**EXERCISE DIRECTIONS:**
Find every line below where the word "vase" occurs. Then say how many there are, giving only the number.

- - -

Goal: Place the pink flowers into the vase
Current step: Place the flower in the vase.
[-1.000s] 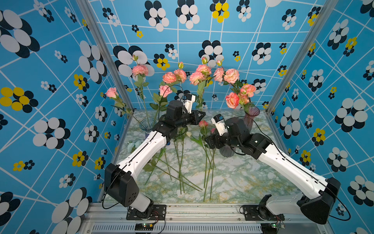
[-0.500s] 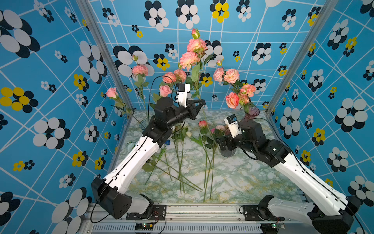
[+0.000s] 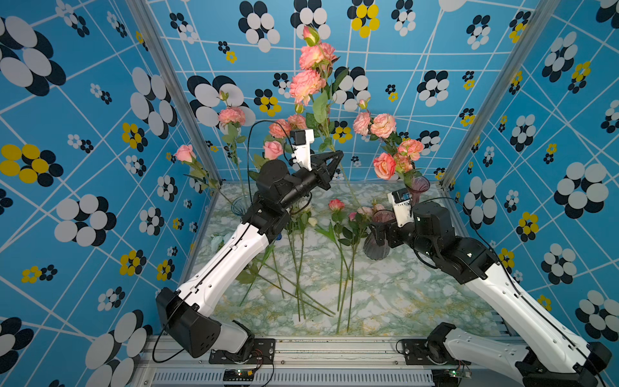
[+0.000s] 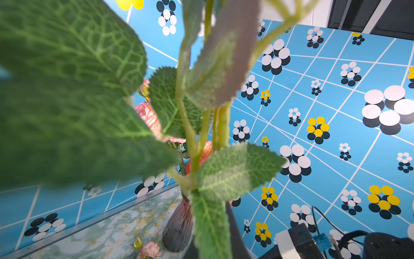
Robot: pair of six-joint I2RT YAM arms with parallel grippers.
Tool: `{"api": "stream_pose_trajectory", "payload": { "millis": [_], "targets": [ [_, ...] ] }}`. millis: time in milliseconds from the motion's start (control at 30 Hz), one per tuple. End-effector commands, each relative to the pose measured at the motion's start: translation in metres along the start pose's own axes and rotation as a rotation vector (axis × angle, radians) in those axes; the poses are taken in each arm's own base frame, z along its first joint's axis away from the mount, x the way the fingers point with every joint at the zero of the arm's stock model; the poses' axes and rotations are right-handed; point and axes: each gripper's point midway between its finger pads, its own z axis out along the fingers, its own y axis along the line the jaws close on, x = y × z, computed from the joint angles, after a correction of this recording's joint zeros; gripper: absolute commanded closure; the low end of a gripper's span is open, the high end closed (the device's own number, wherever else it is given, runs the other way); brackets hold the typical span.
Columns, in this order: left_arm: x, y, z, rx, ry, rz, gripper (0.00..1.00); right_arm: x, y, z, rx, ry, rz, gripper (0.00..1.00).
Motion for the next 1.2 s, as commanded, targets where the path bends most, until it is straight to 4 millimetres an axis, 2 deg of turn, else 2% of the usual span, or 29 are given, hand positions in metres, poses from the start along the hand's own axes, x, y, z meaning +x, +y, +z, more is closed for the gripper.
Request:
{"api": "stream_pose_trajectory", "payload": {
  "millis": [0,367,633,800,967,1167],
  "targets": [
    [-0.019,-0.013,0.008,0.042,-0.074,0.032,1.00,-0.002,-0.004,0.003,0.015,-0.021,0.026,0.01],
    [-0.005,-0.015,0.031,0.078,-0.078,0.023,1.00,0.003,-0.010,0.001,0.030,-0.022,0.036,0.01],
    [-0.030,-0.033,0.025,0.094,-0.076,0.058,1.00,0.003,-0.013,0.000,0.034,-0.028,0.040,0.01],
    [-0.028,-0.032,0.023,0.087,-0.076,0.058,1.00,0.003,-0.011,0.004,0.024,-0.027,0.047,0.01],
    [-0.013,-0.020,0.036,0.085,-0.067,0.049,1.00,0.003,-0.012,0.002,0.029,-0.030,0.048,0.01],
    [0.022,-0.001,0.051,0.073,-0.011,0.061,1.00,0.004,-0.018,-0.003,0.050,-0.042,0.054,0.01]
  ]
}}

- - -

**REPLY:**
2